CAPECELATRO, Carlo
-Nacque a Napoli il 3 ag. 1617 da Ettore, marchese di Torello. Fu cavaliere dell'Ordine di S. Giacomo e maestro di campo della fanteria napoletana. Nel 1638 venne creato duca di Seiano. È ricordato soprattutto per la sua partecipazione agli avvenimenti della rivolta antispagnola e antifeudale che scoppiò a Napoli e nelle province del Regno nel 1647.
L'8 luglio 1647 alcuni rivoltosi guidati dal Genoino e da Masaniello, dopo aver distrutto gli uffici della riscossione delle imposte, si diressero al tribunale di S. Lorenzo, per impadronirsi delle artiglierie del Comune e incitare da quella sede tutto il popolo alla ribellione.

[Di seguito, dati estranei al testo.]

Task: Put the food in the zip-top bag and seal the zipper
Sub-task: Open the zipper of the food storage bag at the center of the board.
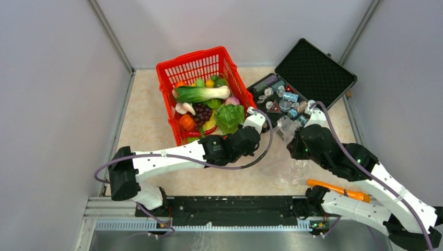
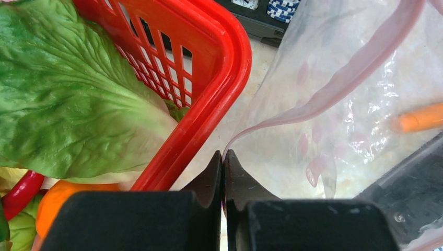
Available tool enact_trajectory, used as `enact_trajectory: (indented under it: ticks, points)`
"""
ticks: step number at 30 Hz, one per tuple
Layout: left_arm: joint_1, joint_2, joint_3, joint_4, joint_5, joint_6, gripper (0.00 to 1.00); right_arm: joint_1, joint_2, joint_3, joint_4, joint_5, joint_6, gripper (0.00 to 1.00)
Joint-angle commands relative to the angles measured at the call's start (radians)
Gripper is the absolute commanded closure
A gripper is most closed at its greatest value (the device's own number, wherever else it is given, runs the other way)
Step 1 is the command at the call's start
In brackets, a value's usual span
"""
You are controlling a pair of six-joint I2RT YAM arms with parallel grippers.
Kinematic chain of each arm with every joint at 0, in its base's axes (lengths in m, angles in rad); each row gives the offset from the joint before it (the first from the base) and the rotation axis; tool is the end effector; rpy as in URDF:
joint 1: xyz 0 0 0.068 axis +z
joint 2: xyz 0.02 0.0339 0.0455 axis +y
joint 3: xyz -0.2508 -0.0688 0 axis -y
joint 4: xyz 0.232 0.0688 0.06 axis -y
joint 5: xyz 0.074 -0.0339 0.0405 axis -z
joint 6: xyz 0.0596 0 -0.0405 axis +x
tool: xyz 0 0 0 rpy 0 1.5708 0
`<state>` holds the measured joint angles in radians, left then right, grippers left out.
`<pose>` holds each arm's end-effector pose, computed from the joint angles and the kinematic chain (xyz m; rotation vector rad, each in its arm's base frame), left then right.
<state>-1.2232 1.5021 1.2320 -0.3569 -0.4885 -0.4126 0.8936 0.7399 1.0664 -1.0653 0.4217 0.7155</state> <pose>0.1438 -0.3148 0.2853 0.5905 2.0629 -0.4300 0.1006 0.0862 0.3274 0.0118 2.2603 0.3823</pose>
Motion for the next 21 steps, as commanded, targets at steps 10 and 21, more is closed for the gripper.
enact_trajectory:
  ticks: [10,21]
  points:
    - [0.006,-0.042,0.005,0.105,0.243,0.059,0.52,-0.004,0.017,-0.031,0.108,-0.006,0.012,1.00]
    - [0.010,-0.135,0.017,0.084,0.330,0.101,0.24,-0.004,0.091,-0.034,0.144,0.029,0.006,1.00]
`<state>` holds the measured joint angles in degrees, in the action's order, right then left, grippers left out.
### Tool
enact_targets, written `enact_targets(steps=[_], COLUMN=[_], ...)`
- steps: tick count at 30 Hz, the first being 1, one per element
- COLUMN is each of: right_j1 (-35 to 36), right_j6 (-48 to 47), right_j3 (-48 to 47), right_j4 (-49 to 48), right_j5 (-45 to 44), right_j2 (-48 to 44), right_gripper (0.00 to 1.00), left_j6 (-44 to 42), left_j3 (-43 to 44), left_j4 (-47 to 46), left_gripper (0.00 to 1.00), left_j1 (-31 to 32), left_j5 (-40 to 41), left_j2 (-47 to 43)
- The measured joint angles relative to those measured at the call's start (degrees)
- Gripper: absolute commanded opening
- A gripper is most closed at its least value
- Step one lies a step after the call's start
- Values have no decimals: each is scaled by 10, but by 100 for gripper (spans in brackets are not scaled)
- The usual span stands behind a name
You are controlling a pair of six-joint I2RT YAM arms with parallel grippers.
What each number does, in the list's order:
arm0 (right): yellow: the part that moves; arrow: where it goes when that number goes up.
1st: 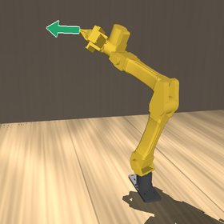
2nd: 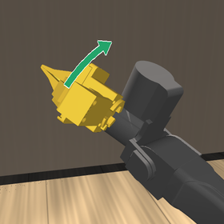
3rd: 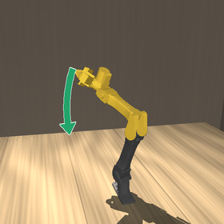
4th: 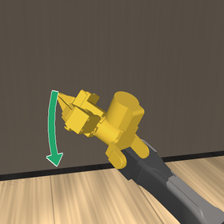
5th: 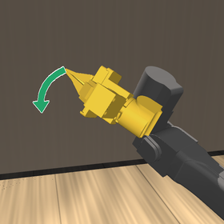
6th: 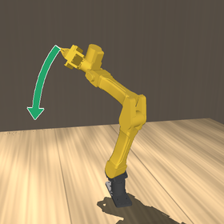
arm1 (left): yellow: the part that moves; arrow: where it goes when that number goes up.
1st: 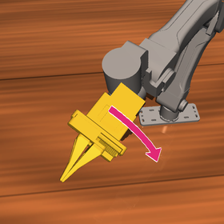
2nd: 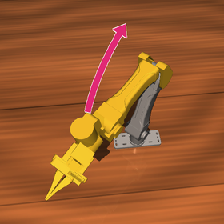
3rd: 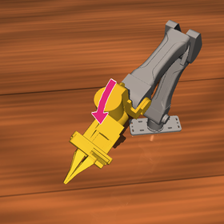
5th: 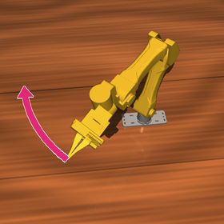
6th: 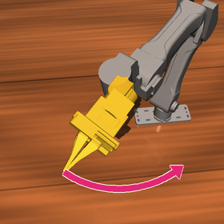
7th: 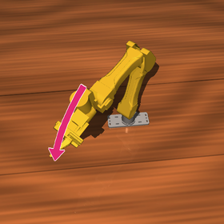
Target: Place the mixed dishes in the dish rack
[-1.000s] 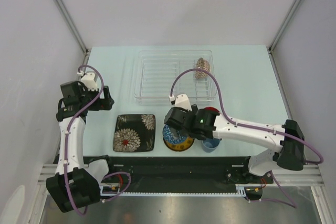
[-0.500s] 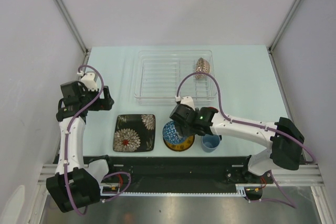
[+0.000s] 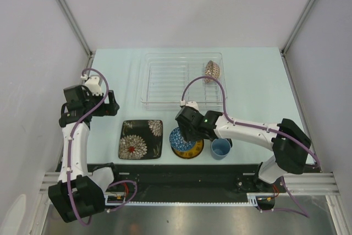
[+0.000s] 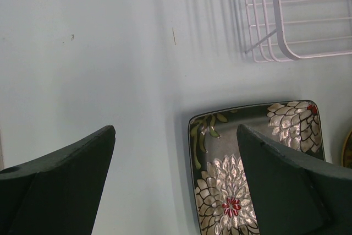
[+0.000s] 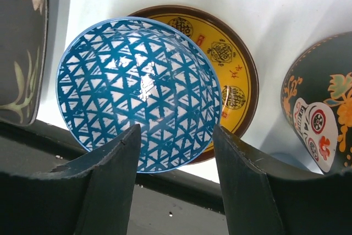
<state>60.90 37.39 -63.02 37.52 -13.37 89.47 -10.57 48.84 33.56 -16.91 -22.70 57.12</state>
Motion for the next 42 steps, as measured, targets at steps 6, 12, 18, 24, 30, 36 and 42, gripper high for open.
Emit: enact_targets(steps=[6,12,18,24,30,36,42], right_j1=[0,-4,-7,-7,-7,-12,-24], right_j6=[-1,-2,-10,-14,-15,-14,-17], right_j3=[0,0,0,0,0,0,0], right_j4=[-5,-6,-8,0,-2,-16,-24], right_j5=[5,8,8,5,8,23,40], right_j2=[1,13,13,7,7,45,73], right_gripper=[59,63,68,68,63,60,31], left_j6=[0,0,0,0,0,0,0], left_j3=[0,0,-5,-9,-11,-11,-11], left_j4=[0,0,0,-5,-9,-9,-8], left_gripper=[98,97,97,97,97,97,98], left_j1=[0,0,0,0,0,0,0], left_j5=[0,0,0,0,0,0,0], left_j2=[1,1,1,1,1,1,1])
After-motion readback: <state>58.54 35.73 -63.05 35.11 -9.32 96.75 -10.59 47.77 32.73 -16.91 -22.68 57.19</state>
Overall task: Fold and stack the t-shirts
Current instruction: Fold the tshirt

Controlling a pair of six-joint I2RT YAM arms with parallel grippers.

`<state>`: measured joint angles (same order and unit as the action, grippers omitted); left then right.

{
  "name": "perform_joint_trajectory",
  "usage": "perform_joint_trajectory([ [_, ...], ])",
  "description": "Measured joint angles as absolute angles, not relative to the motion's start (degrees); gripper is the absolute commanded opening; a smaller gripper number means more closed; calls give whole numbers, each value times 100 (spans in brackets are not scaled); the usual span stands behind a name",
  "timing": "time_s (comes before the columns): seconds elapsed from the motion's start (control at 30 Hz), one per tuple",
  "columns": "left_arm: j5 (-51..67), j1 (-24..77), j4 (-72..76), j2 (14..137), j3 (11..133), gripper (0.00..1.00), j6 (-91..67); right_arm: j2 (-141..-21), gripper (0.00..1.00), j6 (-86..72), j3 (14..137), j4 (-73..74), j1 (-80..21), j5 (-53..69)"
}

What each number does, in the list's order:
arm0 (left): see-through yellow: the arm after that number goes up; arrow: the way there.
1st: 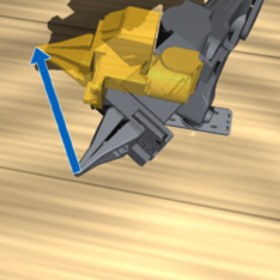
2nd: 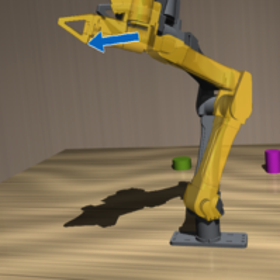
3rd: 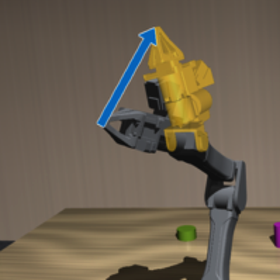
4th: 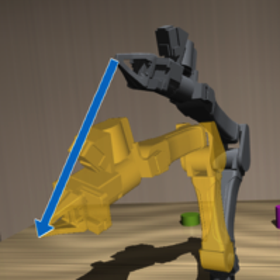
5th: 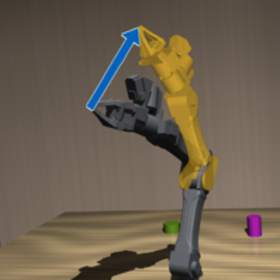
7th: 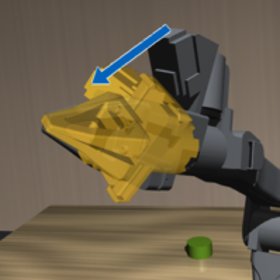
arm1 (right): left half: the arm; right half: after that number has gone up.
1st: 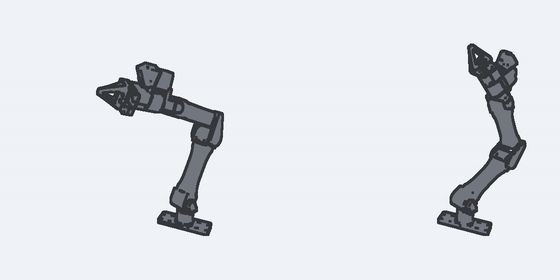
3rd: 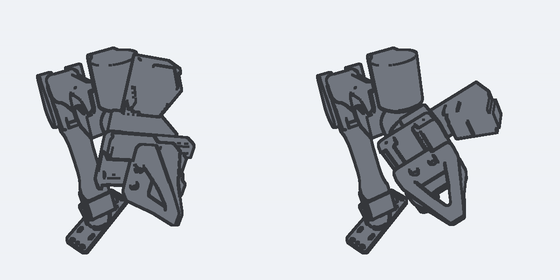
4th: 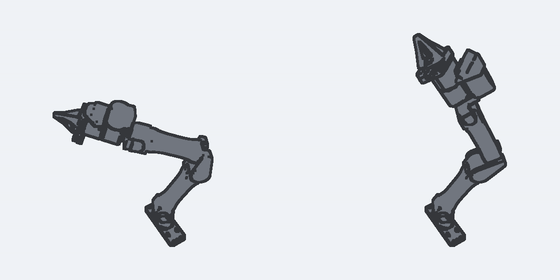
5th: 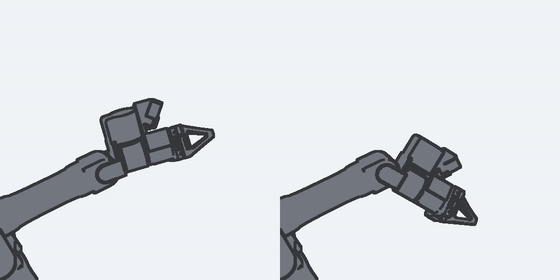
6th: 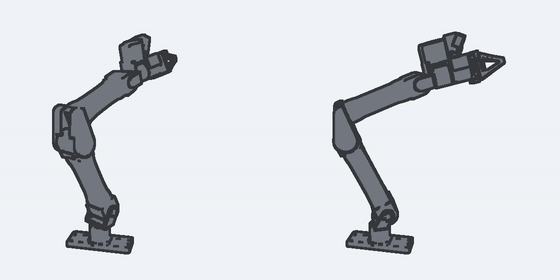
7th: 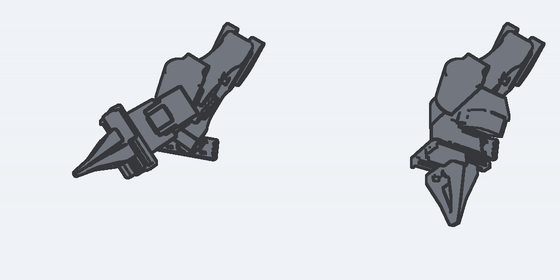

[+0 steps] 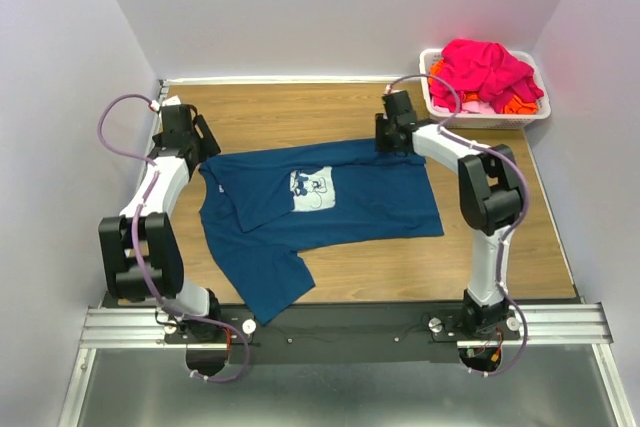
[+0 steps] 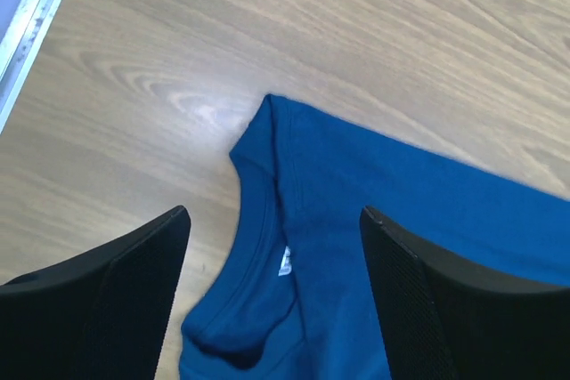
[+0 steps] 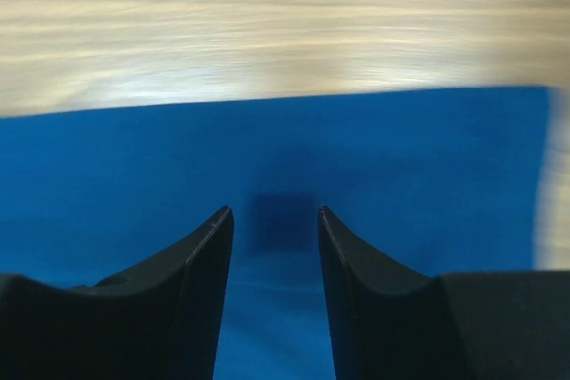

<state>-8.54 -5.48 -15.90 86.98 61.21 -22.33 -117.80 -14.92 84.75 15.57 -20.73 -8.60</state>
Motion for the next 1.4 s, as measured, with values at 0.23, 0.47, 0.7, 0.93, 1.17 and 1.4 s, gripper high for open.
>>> perform_joint_trajectory([
  [0.23, -945, -373, -1302, 7725, 5378, 94, -2137, -12208, 59, -1441, 9122, 1584, -3033, -1046],
  [0.47, -1052, -222, -987, 7658, 5133, 94, -1970, -12766, 67, -1339, 10136, 1520, -3785, -1146],
  [0.7, -1055, -145, -956, 7804, 5164, 94, -1918, -13351, 67, -1413, 10497, 1490, -4032, -1122],
  [0.93, -1052, -97, -930, 7804, 5164, 94, -1905, -13673, 69, -1446, 10779, 1422, -4047, -1243],
  [1.17, -1052, -86, -926, 7806, 5164, 94, -1905, -14173, 71, -1208, 11441, 1262, -4027, -1564],
  [1.4, -1052, -71, -930, 7924, 5164, 96, -1905, -14619, 74, -1081, 12149, 1256, -3795, -1588],
])
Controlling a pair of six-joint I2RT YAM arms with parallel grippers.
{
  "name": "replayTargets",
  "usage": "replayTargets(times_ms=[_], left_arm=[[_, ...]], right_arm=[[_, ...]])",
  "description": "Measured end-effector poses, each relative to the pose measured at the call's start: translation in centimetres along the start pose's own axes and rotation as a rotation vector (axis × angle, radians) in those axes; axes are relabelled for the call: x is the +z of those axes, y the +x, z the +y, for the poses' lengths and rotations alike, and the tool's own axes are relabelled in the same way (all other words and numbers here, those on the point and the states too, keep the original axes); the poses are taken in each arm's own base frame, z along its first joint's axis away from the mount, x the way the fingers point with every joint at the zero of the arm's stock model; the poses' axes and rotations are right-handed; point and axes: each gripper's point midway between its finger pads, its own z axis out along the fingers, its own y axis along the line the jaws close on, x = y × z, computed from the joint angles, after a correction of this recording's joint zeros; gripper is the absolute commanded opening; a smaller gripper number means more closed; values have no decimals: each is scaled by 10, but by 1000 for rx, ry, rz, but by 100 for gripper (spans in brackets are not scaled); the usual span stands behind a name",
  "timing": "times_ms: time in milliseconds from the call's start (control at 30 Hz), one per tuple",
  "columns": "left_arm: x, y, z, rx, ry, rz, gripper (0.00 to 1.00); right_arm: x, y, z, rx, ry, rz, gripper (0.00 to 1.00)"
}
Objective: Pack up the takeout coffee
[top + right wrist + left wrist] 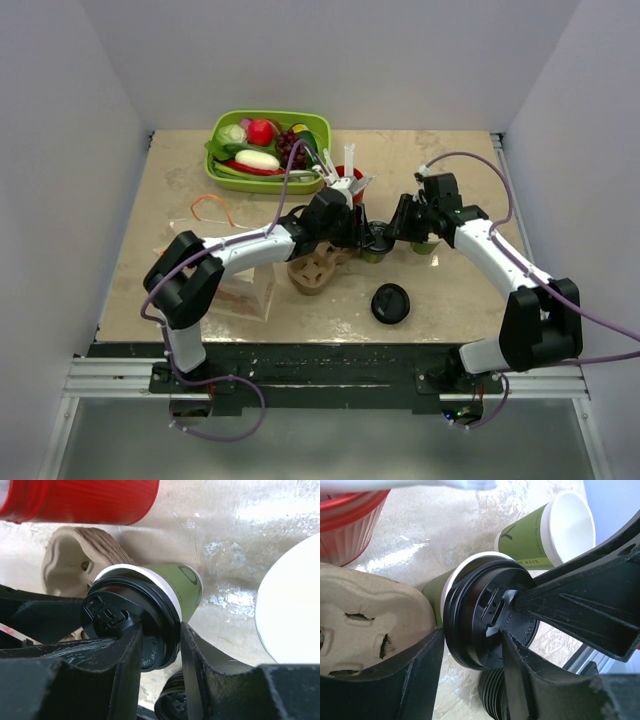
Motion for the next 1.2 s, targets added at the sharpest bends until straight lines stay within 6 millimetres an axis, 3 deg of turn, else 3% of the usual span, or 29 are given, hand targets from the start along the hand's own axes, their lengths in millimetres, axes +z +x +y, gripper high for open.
replayTargets(times_ms=[400, 567, 700, 933, 1200], left_arm=[[3, -1, 4, 9, -104, 12, 51], [2, -1, 4, 11, -105, 12, 61], [2, 1, 4, 15, -109, 18, 63], [-2, -5, 3, 26, -116, -4, 55], [-3, -9, 2, 38, -114, -15, 39]], right_arm=[[13, -7, -2, 48, 11, -30, 37], [8, -12, 2, 37, 1, -51, 34], [4, -15, 0, 31, 16, -68, 34], [-1, -14, -4, 25, 43, -64, 34], [-3, -13, -5, 14, 48, -54, 34]])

Il C., che si trovava nel tribunale per un processo che lo riguardava, difese con alcuni suoi familiari il palazzo del tribunale, finché il vicerè non mandò dei rinforzi, per salvare le munizioni, i libri e le scritture del Comune.
Estesasi la rivolta anche al Principato Citra, nell'ottobre 1647, per impedire ai popolani di Cava, Nocera e Salerno di marciare sulla capitale, il C., insieme con Giovan Battista Caracciolo e il principe di Ottaiano, fece deviare il corso delle acque che dovevano servire alla macina dei mulini occupati dai ribelli. Il C. si distinse particolarmente in quest'anno nella difesa di Somma, Sorrento, Castellammare di Stabia, punti nevralgici della lotta contro i ribelli. Il 16 ottobre attaccò, con una piccola pattuglia, i popolani insorti a Gragnano, impadronendosi di tre bandiere e di ingenti provviste di armi, e rientrando poi a Castellammare con molte teste di uomini uccisi. Si dice che a Castellammare il C. si insinuasse tra i ribelli per spiare i loro movimenti e i loro piani.
Era talmente diffusa la fama dei metodi violenti e brutali usati dal C. nella repressione della rivolta e tanto l'odio suscitato negli animi dei ribelli, che questi, il 15 ott. 1647, posero su di lui una taglia di 1.000 ducati. Al momento dello sbarco dei Francesi, il C. respinse più volte i loro ripetuti tentativi di penetrare nel golfo di Castellammare. Il Diario di F. Capecelatro, che ne esalta il lealismo, a contrasto con il comportamento di tanta parte del baronaggio alleatasi col Guisa, ne ricorda anche la vigile difesa di quattro vascelli spagnoli ancorati nel porto di Castellammare con ottomila moggi di grano, che dovevano servire all'approvvigionamento delle truppe. Nell'aprile del 1648 il C. fu mandato, insieme con Vincenzo Tuttavilla, a Salerno, a combattere contro le truppe del duca di Guisa. Domata la rivolta nel luglio del 1648, il C. fu dal viceré conte di Oñate designato maestro di campo di un terzo di fanteria italiana, e inviato nel ducato di Milano, dove difese la città di Cremona assediata dai Francesi.
Ritornato a Napoli, fu nominato dall'Oñate in più occasioni governatore di province del Regno. Sposò il 23 luglio 1653 Giustiniana Caracciolo, figlia di Giovan Battista, vedova di Camillo Capece Galeota, duca della Regina, dalla quale ebbe Ettore, Antonio, Nicola, Domenico e alcune figlie.
Morì a Napoli il 17 luglio 1668.
Fonti e Bibl.: Arch. di stato di Napoli, mss. L. Serra, IV, p. 1296; F. Capecelatro, Diario delle cose avvenute nel Reame di Napoli negli anni 1647-1650, I, Napoli 1850, ad Indicem; II, Napoli 1852, ad Indicem; G. Recco, Notizie di famiglie nobili ed illustri della città e Regno di Napoli, Napoli 1717, pp. 207 s.; B. Candida Gonzaga, Memorie delle famiglie nobili delle province meridionali d'Italia, Napoli 1875, I, pp. 156-159; M. Schipa, La così detta rivoluzione di Masaniello, Napoli 1918, p. 27; Id., Masaniello, Bari 1925, p. 84; A. Valori, Condottieri e generali del Seicento, Roma 1943, p. 68.